After locating the line that contains "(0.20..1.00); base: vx", transcribe exactly that line and each one after it until the data ends, skipping pictures.

====

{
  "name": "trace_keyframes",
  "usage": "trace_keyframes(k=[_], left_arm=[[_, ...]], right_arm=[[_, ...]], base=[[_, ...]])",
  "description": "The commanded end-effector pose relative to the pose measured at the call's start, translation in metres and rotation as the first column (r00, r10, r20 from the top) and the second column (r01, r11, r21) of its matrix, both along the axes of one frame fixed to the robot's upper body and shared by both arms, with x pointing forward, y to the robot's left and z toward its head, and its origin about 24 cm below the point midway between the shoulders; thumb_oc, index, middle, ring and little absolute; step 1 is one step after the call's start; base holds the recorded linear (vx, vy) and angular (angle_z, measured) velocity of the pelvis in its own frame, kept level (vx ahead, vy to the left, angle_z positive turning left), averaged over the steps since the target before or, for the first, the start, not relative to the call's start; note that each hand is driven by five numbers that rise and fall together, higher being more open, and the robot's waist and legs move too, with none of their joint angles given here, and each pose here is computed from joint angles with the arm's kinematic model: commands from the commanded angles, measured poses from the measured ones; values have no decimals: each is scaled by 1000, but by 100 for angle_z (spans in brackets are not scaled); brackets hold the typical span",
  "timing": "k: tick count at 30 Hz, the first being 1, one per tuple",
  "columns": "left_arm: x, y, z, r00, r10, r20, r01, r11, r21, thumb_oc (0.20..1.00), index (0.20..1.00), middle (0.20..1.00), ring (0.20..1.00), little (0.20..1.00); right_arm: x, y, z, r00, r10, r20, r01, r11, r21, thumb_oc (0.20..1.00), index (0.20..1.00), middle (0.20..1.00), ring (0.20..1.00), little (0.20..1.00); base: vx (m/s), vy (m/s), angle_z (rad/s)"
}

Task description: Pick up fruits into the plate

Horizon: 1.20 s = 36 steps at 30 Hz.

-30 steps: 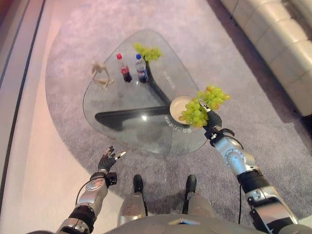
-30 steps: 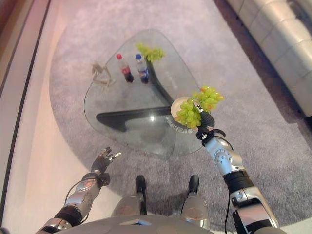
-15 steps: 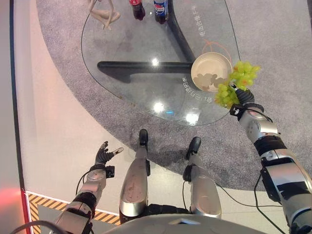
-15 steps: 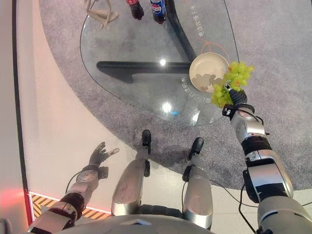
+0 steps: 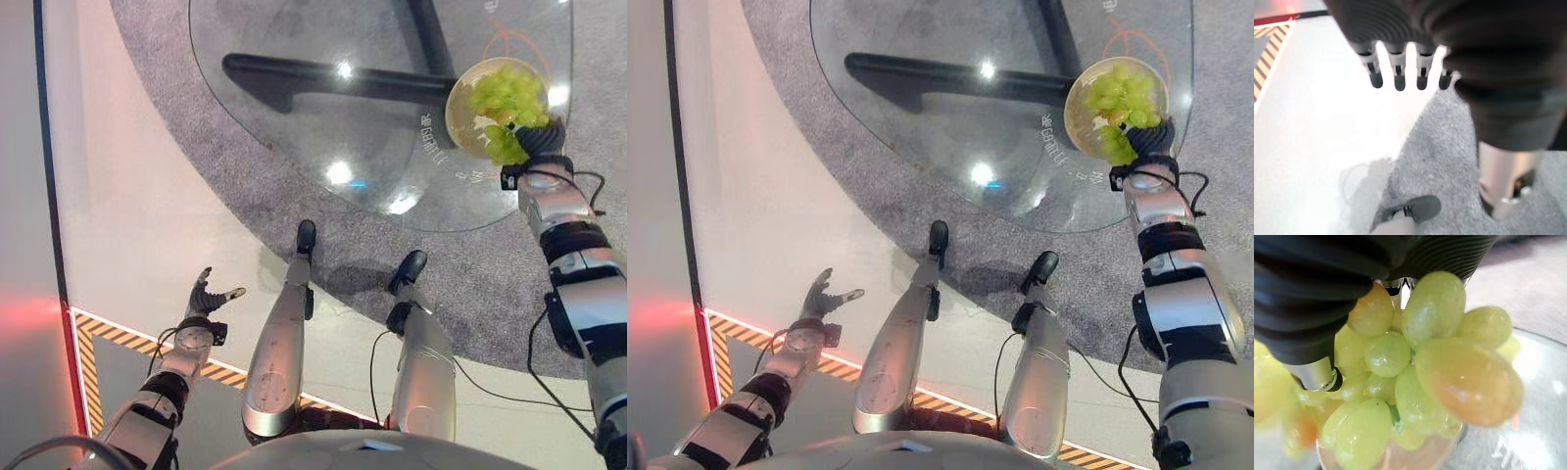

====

> **EXPECTED ANSWER**:
  "columns": "left_arm: x, y, z, r00, r10, r20, r01, r11, r21, thumb_oc (0.20..1.00), index (0.20..1.00), middle (0.20..1.00), ring (0.20..1.00), little (0.20..1.00); right_arm: x, y, z, r00, r10, r20, r01, r11, r21, thumb_oc (0.20..1.00), index (0.20..1.00), middle (0.20..1.00), ring (0.20..1.00), little (0.20..1.00); base: vx (m/s), vy (m/s), angle_z (rad/s)"
}

Task description: Pick up fruits into the plate

Horizon: 1.20 s = 36 steps at 30 Hz.

-30 steps: 
-30 steps: 
-15 steps: 
-15 steps: 
+0 steps: 

The work for this exercise is now done.